La serre de 230 m² permet de conduire entre cinq et six essais par an. ©Aletheia Press/ E.Castel

L’intérêt des plantes compagnes

Autre essai : les plantes compagnes, par exemple l’avoine ou la féverole. « Elles ont un effet leurre, et perturbent les pucerons qui ne vont pas sur les betteraves », précise l’agronome. Jusqu’au stade "4 feuilles" des betteraves, cette technique fonctionne très bien, en revanche, quand la betterave grandit, elle n'est plus efficace. Il faut donc ajouter du produit aphicide pour tuer les pucerons. « Nous remarquons également que ces plantes compagnes peuvent ralentir la croissance de la betterave, c’est toute la difficulté que l’on a pour trouver le bon moment pour détruire les plantes compagnes, pour qu’il y ait le moins d’impact possible sur les rendements. » D’autres tests sont réalisés avec de la chaux ou des huiles essentielles dont l’odeur pourraient repousser les pucerons...

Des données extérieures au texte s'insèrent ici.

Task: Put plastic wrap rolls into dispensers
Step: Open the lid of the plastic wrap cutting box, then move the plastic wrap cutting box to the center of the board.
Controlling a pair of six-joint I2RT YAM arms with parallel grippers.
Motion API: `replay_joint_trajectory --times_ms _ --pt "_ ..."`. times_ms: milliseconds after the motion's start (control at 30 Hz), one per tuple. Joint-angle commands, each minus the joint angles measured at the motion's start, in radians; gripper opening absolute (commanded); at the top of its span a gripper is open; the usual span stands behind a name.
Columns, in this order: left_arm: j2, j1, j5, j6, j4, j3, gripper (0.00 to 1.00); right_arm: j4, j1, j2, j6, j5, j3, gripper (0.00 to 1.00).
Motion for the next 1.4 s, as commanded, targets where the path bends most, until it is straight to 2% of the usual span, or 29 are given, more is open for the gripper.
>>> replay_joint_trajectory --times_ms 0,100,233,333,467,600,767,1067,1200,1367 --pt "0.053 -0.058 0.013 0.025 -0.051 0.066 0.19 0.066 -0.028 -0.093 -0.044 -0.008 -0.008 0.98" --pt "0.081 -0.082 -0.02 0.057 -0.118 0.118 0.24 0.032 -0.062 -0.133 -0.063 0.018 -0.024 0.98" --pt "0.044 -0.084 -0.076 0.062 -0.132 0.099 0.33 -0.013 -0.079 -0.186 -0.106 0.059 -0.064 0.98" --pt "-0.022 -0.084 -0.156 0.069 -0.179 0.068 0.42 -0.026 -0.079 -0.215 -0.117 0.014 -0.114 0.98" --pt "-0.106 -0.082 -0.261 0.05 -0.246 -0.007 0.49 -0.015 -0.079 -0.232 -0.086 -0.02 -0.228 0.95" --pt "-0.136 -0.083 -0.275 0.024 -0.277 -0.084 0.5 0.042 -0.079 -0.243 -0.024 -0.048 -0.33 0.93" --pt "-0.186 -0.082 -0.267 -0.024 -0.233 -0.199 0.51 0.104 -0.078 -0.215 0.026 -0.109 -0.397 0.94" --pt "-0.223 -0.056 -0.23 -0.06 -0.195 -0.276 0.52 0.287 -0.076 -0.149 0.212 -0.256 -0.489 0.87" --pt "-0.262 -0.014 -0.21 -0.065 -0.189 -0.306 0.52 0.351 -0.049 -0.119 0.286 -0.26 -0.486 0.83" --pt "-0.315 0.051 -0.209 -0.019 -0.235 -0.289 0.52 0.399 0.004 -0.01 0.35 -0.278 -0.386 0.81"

Pour l'instant, donc la solution miracle n'a pas été trouvée pour remplacer les néonicotinoïdes. Mais un ensemble de techniques pourrait y parvenir. Il faudra encore deux ou trois ans pour qu’elles soient utilisées dans les champs, selon Ghislain Malatesta, car il faut encore que leur efficacité soit démontrée dans des tests grandeur nature.

Une dérogation annulée

Malgré l'interdiction européenne des néonicotinoïdes, les agriculteurs français ont pu les utiliser encore après 2018. En effet, en 2021, la France a autorisé une dérogation et ce, après une année 2020 catastrophique où la jaunisse a ravagé les cultures entrainant une baisse moyenne de rendements de 30%. Mais en début d’année, l’Hexagone a été contraint par la cour européenne de justice d’interdire définitivement ces néonicotinoïdes. L'urgence à trouver des alternatives n'en est que plus grande.